TASK: Your answer should be the lines below from the one holding "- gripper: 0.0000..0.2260" through the one holding "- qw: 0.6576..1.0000", copied exactly and with nothing else.

INPUT DATA:
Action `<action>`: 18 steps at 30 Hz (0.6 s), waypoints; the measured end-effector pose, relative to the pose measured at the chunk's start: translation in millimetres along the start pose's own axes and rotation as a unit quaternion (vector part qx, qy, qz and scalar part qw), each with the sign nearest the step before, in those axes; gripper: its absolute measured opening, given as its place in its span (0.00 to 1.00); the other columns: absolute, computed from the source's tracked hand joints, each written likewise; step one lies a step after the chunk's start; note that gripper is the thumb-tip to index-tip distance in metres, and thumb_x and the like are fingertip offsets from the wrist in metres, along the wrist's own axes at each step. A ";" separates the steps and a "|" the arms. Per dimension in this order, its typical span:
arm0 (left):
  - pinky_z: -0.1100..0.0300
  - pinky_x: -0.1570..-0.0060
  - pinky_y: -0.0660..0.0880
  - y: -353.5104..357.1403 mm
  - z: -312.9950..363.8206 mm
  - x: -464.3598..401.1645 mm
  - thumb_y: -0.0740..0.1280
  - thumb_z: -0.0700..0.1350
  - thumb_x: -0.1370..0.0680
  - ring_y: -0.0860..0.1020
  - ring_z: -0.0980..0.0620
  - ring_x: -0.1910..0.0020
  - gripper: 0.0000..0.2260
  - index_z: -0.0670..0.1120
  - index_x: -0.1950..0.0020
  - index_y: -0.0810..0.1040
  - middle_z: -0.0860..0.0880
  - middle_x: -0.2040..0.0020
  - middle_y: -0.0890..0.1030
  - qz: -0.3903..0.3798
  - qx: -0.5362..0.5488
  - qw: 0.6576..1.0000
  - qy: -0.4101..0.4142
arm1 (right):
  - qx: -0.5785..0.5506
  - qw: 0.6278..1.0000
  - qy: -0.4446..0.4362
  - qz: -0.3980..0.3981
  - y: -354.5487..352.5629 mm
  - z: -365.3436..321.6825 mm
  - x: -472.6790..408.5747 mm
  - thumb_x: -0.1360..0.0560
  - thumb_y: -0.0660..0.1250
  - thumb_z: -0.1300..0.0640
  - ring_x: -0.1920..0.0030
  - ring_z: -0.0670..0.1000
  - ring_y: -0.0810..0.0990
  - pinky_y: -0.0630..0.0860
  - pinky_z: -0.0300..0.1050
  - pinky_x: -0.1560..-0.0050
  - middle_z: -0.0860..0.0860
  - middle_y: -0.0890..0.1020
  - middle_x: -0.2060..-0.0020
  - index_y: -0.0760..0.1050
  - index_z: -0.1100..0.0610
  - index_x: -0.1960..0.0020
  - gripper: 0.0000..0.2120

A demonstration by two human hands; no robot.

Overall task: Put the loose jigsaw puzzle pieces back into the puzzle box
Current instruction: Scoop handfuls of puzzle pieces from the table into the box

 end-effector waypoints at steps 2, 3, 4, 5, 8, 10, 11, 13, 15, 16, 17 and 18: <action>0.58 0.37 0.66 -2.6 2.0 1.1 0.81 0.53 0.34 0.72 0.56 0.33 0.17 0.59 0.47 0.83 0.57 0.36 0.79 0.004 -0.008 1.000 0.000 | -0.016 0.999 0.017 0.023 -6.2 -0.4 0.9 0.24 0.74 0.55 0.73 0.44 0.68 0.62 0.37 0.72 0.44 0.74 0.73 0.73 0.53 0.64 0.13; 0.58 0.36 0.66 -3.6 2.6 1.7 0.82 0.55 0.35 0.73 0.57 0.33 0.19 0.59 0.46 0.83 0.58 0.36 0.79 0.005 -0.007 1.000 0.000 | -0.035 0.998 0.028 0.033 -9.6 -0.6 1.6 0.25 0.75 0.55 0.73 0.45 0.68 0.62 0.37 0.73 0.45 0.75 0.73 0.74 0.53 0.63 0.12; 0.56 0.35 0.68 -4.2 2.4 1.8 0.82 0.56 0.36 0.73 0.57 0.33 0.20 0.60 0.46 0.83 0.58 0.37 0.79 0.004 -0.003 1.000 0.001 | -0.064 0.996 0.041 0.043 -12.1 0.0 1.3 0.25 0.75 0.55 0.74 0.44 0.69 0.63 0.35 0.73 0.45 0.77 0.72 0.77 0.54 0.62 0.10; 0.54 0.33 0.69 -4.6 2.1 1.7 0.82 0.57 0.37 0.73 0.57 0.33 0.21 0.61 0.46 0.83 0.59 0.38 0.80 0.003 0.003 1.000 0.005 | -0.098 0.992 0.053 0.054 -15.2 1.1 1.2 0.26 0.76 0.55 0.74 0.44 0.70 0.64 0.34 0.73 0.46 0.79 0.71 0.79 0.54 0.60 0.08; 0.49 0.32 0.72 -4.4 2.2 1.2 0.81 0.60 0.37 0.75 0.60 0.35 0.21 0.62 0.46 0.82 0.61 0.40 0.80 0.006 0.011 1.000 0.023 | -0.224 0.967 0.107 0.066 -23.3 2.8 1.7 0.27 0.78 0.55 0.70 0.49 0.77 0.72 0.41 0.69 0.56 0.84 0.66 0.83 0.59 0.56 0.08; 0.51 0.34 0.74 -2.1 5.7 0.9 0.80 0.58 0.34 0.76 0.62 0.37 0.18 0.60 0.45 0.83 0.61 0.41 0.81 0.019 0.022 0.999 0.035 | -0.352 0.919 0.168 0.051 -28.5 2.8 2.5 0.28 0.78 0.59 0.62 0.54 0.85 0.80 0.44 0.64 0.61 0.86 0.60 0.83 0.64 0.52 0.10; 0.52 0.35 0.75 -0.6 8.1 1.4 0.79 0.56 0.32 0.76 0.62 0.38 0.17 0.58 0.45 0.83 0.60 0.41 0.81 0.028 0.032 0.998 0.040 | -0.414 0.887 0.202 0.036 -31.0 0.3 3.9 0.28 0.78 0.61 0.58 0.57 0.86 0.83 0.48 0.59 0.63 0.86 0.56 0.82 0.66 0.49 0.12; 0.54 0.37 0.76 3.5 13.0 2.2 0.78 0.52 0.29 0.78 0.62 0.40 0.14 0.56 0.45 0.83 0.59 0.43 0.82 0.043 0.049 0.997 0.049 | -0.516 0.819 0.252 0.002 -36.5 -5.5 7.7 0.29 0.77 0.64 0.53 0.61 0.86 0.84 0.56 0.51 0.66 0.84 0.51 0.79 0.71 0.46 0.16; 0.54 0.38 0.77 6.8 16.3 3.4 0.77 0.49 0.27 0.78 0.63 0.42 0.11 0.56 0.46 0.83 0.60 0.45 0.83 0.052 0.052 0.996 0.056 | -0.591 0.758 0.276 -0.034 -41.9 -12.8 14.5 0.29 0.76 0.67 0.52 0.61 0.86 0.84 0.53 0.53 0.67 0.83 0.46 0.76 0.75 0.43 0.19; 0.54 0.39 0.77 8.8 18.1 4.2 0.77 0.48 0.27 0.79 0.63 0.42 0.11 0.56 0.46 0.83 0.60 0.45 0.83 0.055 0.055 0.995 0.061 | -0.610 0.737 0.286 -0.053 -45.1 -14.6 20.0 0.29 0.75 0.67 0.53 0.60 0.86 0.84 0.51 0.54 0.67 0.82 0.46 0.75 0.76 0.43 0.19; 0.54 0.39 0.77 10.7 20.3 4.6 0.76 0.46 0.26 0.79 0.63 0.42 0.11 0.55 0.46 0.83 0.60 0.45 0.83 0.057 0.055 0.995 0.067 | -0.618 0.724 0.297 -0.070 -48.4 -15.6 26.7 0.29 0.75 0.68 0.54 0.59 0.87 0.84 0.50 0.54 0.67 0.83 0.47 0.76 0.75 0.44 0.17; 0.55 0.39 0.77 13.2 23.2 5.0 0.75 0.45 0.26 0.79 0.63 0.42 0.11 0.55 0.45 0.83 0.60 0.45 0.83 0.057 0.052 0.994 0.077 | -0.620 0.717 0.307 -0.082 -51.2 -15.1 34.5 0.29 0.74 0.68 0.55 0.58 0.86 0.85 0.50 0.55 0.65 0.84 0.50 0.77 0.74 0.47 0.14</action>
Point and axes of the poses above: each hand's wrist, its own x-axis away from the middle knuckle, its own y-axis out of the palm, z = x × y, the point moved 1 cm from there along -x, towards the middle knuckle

YOUR RESPONSE:
  - gripper: 0.0000..0.2260
  - index_z: -0.0670..0.1120
  - index_x: -0.1950..0.0020
  - index_y: -0.0810..0.1040
  - middle_z: -0.0860..0.0880
  - middle_x: -0.2040..0.0020
  - middle_y: -0.0890..0.1030
  - qz: -0.3903..0.3798
  - qx: -0.5362..0.5488
  - qw: 0.6576..1.0000

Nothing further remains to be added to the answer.